Start by making a complete list of all your tools and equipment. Next to each piece, write out the condition, maintenance schedule, and rental value. Then, assign someone in your company to be in charge of managing the process for you. The ultimate goal is to keep your crews working efficiently so you can make as much money as possible.

8. Initiate business development plays

The key to success in any business is customers, and lots of them. Even in professional sports, an empty stadium won’t keep a team on the field very long. What is your sales system to sell the most tickets and fill all your seats to the top? Do you regularly contact your repeat and loyal customers and thank them for their business? Do you have an ongoing program to reach out to potential customers and lure them into buying from you? Professional sports teams have an entire department 100 percent focused on selling tickets and taking care of their fans. Without a fan appreciation and attraction program, your company will not reach its bottom-line potential.
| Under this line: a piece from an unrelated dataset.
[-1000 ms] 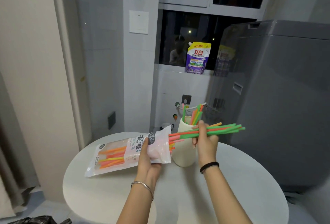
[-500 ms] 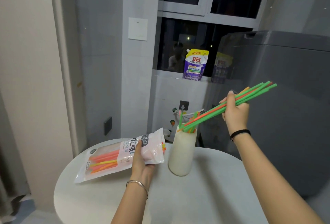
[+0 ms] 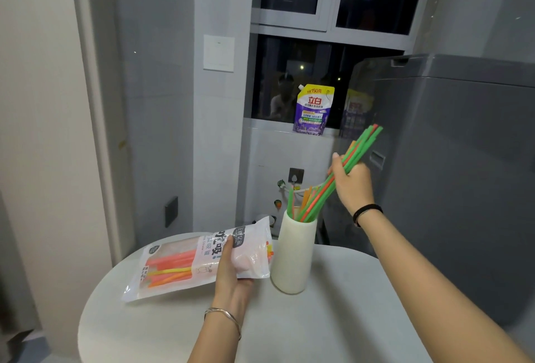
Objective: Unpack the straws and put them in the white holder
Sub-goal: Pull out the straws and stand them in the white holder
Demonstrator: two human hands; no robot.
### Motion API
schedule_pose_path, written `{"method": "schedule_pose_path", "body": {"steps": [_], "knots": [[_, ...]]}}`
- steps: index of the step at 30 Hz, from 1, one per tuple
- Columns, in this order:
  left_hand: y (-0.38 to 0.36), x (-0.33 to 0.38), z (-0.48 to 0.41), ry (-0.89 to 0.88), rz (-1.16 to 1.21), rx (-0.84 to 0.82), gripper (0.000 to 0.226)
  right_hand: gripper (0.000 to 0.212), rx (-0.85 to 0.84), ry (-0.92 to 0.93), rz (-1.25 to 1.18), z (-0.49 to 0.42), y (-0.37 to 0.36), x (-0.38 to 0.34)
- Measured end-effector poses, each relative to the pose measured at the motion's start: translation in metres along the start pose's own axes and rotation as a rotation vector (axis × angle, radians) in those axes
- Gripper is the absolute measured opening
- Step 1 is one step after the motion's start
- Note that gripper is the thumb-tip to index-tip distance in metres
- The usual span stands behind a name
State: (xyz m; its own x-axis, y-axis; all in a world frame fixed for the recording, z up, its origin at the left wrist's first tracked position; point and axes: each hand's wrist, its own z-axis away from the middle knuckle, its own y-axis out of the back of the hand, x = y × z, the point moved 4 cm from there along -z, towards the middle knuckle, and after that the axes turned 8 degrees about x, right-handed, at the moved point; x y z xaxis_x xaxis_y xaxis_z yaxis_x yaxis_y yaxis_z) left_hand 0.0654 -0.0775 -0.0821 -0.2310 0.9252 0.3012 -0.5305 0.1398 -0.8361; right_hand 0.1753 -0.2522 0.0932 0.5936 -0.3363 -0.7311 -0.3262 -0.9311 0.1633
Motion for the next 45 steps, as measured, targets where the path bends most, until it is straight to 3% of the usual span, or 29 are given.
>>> {"method": "schedule_pose_path", "body": {"steps": [8, 16, 22, 24, 28, 31, 34, 39, 45], "knots": [[0.008, 0.000, 0.003, -0.006, -0.010, 0.015, 0.050, 0.034, -0.330, -0.106, 0.179, 0.015, -0.031, 0.023], [0.008, 0.001, 0.007, 0.001, -0.006, 0.020, 0.046, 0.027, -0.203, -0.068, 0.142, 0.020, -0.020, 0.018], [0.008, -0.001, 0.010, -0.003, -0.009, -0.008, 0.026, 0.014, 0.067, -0.051, -0.183, 0.067, -0.009, -0.004], [0.008, -0.001, 0.013, -0.016, -0.028, -0.013, 0.034, 0.020, 0.099, -0.188, -0.307, 0.097, -0.017, 0.003], [0.013, 0.003, 0.013, -0.145, -0.111, 0.034, 0.051, 0.019, 0.067, -0.695, -0.467, 0.158, -0.046, 0.026], [0.014, 0.006, 0.018, -0.323, -0.237, 0.075, 0.050, 0.040, -0.056, -1.072, -0.723, 0.187, -0.066, 0.028], [0.010, 0.009, 0.027, -0.513, -0.401, 0.088, 0.046, 0.045, -0.085, -1.194, -0.932, 0.197, -0.071, 0.020], [-0.002, 0.012, 0.035, -0.698, -0.555, 0.038, 0.029, 0.043, -0.027, -1.225, -1.059, 0.202, -0.074, 0.022], [0.003, 0.019, 0.035, -0.660, -0.465, 0.087, 0.035, 0.031, -0.065, -0.953, -0.560, 0.200, -0.064, 0.036]]}}
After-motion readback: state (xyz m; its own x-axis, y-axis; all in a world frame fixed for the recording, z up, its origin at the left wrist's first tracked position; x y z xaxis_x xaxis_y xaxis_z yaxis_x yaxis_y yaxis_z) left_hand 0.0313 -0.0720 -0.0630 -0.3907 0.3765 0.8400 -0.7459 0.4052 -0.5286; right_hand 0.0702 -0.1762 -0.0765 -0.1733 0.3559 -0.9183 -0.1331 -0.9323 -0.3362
9. Track your financial plays and strategy

The rubber meets the road on the scoreboard. Did your team win or lose? Without a prominent scoreboard, sports are irrelevant. In your business, the score is of the utmost importance. What numbers will you keep score of? You need to spend time every week reading your business sports page and getting to know your numbers: sales, gross profit, net profit, job costs, employee costs, equipment costs, receivables, payables, bid-hit ratio, and markup trends. Without a clear knowledge of your financial score, you can’t judge how well your team is playing the game.

Play Business Like a Sport

Business is more fun when you manage it like a professional sports team owner or head coach. Every day, ask yourself what decisions need to be made and how would a coach go about making the right decision. In order to win more games than you lose, you need to be working on all of the nine chapters in your playbook, as described above.